Bijan looked me up and down and said, “You look better.”
I narrowed my eyes at him. “How long are you guys going to be here?”
“Don’t be rude,” Navid said without looking up. He was now on his knees, messing with the VCR. “I wanted to show these guys Breakin’.”
I was more than a little surprised.
Breakin’ was one of my favorite movies.
I couldn’t remember how our obsession started, exactly, but my brother and I had always loved breakdancing videos. Movies about breakdancing; hours-long breakdancing competitions from around the world; whatever, anything. It was a thing we shared—a love of this forgotten sport—that had often brought us together at the end of the day. We’d found this movie, Breakin’, at a flea market a few years ago, and we’d watched it at least twenty times already.
“Why?” I said. I sat down in an armchair, curled my legs up underneath me. I wasn’t going anywhere. Breakin’ was one of the few things I enjoyed more than Matlock. “What’s the occasion?”
Navid turned back. Smiled at me. “I want to start a breakdancing crew.”
I stared at him. “Are you serious?”
Navid and I had talked about this so many times before: what it would be like to breakdance—to really learn and perform—but we’d never actually done anything about it. It was something I’d thought about for years.
Navid stood up then. He smiled wider. I knew he could tell I was super excited. “You in?”
“Fuck yeah,” I said softly.
My mom walked into the room at that exact moment and whacked me in the back of the head with a wooden spoon.
“Fosh nadeh,” she snapped. Don’t swear.
I rubbed the back of my head. “Damn, Ma,” I said. “That shit hurt.”
She whacked me in the back of the head again.
“Damn.”
“Who’s this?” she said, and nodded at my brother’s new friends.
Navid made quick work of the introductions while my mother took inventory of all that they’d eaten. She shook her head. “Een chiyeh?” she said. What’s this? And then, in English: “This isn’t food.”
“It’s all we had,” Navid said to her. Which was sort of true. My parents never, ever bought junk food. We never had chips or cookies lying around. When I wanted a snack my mom would hand me a cucumber.

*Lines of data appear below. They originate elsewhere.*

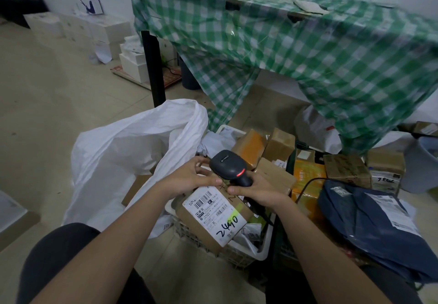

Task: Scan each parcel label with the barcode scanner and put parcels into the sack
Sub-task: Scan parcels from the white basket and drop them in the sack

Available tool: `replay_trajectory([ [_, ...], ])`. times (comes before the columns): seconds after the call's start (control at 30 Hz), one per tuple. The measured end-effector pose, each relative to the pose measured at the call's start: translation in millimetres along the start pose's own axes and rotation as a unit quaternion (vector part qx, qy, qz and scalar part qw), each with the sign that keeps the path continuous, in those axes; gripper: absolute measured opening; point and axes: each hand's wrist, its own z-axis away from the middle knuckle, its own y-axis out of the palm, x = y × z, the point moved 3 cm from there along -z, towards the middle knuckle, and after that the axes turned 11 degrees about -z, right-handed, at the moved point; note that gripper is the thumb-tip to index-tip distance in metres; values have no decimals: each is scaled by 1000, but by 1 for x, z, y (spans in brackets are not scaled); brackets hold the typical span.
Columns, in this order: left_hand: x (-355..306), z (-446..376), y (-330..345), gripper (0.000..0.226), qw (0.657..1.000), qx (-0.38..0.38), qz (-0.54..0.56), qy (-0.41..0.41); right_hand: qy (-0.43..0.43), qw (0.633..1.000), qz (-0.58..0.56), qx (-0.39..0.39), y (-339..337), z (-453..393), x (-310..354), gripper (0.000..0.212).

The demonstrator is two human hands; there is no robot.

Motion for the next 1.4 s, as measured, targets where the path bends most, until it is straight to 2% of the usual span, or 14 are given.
replay_trajectory([
  [0.17, 4, 6, -6, 60, 1000, -13, -19, -15, -18, 997, -44, -58, -6, 0, -1, 32],
  [0.23, 15, 14, -12, 71, 999, 23, -1, -38, -11, 992, -67, -103, -14, 0, -5, 33],
  [0.33, 33, 27, -17, 86, 994, 58, 86, -39, -7, 984, -101, -147, -22, 0, -6, 34],
  [0.37, 35, 29, -17, 85, 993, 44, 107, -35, -11, 983, -110, -149, -22, 0, -5, 32],
  [0.5, 32, 29, -14, 49, 990, -39, 130, -27, -35, 978, -118, -169, -20, 0, 4, 24],
  [0.63, 31, 17, -22, 46, 982, -144, 118, -28, -98, 961, -55, -254, -22, 2, 12, 24],
  [0.73, 29, 8, -32, 55, 971, -220, 89, -29, -91, 979, -28, -182, -15, 9, 16, 25],
  [0.83, 28, 4, -40, 60, 963, -260, 66, -32, -59, 992, 19, -114, -1, 16, 10, 27],
  [1.07, 27, 7, -47, 61, 958, -281, 62, -20, -68, 988, -9, -135, 8, 25, 10, 17],
  [1.4, 32, 14, -51, 64, 959, -278, 63, -9, -60, 987, 27, -145, 12, 34, 16, 25],
])
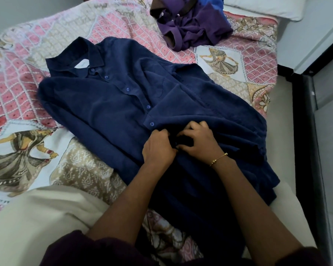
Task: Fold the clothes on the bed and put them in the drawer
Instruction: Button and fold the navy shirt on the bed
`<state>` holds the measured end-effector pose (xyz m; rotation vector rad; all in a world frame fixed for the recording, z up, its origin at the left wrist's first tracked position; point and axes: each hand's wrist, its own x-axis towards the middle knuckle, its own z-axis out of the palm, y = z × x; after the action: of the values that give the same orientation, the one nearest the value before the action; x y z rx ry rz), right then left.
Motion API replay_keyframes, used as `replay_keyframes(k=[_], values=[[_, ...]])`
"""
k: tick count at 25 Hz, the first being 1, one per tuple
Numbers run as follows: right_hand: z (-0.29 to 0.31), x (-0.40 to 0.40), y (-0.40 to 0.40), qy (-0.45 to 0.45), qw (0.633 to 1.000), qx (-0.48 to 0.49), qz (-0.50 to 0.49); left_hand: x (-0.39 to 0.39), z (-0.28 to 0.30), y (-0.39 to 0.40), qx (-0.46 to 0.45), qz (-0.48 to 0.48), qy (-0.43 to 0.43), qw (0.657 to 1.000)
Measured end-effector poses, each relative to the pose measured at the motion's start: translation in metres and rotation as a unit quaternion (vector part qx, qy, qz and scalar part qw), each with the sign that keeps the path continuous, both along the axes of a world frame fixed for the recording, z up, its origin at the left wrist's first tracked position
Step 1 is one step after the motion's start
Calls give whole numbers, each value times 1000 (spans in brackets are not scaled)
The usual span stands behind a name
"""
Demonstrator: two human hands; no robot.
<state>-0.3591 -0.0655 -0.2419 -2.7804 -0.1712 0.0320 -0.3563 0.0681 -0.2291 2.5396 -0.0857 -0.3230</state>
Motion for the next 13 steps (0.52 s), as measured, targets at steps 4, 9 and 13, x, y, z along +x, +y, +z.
replay_keyframes(k=[4, 9, 13], values=[[1, 6, 3, 8, 999, -16, 28, -1, 1, 1, -1, -12, 12, 1000], [-2, 12, 2, -1, 998, -48, 38, -3, 2, -3, 56, 1, -37, 998], [0, 15, 7, 9, 994, -104, 32, -2, 3, -5, 103, -31, -46, 993]])
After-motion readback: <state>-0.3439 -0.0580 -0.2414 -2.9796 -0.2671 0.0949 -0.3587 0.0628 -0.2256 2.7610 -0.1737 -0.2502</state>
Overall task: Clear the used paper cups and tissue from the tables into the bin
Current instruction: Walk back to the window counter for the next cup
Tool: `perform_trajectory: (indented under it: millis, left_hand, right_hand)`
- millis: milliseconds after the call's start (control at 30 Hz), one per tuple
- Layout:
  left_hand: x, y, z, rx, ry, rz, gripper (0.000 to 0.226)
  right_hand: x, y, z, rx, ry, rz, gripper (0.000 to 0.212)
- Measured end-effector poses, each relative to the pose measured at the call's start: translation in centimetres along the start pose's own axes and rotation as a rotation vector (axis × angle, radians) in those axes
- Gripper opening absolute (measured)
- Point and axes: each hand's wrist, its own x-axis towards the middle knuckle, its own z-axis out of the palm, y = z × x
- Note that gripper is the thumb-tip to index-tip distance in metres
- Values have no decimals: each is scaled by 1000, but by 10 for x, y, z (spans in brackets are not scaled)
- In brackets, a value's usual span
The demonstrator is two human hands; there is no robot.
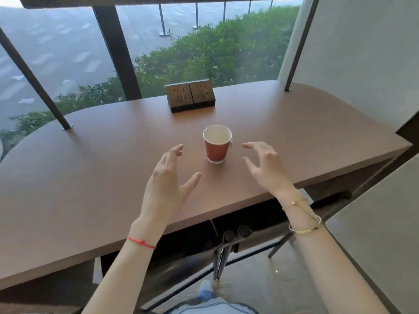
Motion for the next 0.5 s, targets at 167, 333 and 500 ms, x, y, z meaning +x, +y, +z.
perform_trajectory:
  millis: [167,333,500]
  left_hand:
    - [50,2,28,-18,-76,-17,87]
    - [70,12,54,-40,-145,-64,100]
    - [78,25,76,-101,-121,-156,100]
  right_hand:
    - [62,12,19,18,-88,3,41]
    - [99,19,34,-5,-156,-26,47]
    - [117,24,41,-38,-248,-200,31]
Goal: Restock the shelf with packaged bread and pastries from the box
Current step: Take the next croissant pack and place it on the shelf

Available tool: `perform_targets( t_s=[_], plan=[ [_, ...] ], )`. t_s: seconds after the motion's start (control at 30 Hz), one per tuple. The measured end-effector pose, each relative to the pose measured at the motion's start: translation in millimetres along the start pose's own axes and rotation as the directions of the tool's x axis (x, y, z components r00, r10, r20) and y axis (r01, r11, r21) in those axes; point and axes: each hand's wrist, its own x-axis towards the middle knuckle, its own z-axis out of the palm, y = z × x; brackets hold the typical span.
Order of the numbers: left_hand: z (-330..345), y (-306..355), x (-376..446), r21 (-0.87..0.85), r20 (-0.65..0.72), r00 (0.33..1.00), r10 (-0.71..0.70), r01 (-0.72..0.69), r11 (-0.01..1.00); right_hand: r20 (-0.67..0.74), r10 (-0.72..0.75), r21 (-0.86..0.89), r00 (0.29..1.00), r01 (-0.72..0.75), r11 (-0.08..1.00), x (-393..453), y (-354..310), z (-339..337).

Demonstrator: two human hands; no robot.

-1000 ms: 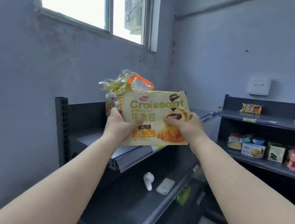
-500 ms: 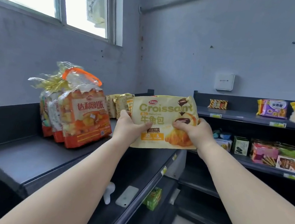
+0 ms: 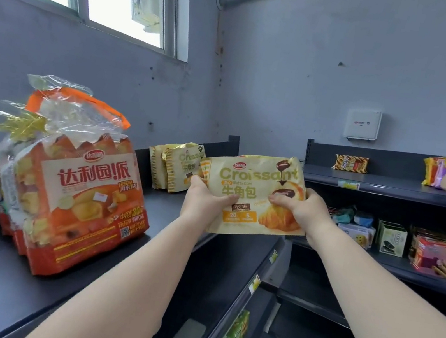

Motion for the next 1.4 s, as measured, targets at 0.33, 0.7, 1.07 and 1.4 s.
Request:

My mother sighed dramatically at Navid’s comment and started scrounging up actual food for us. She then said something in Farsi about how she’d spent all these years teaching her kids how to cook and if she came home from work tomorrow and someone hadn’t already made dinner for her we were both going to get our asses kicked—and I was only forty percent sure she was joking.
Navid looked annoyed and I almost started laughing when my mom turned on me and said, “How’s school?”
That wiped the smile off my face pretty quickly
. But I knew she wasn’t asking about my social life. My mom wanted to know about my grades. I’d been in school for less than a month and she was already asking about my grades.
“School’s fine,” I said.
She nodded, and then she was gone. Always moving, doing, surviving.
I turned to my brother. “So?”
“Tomorrow,” he said, “we’re going to meet after school.”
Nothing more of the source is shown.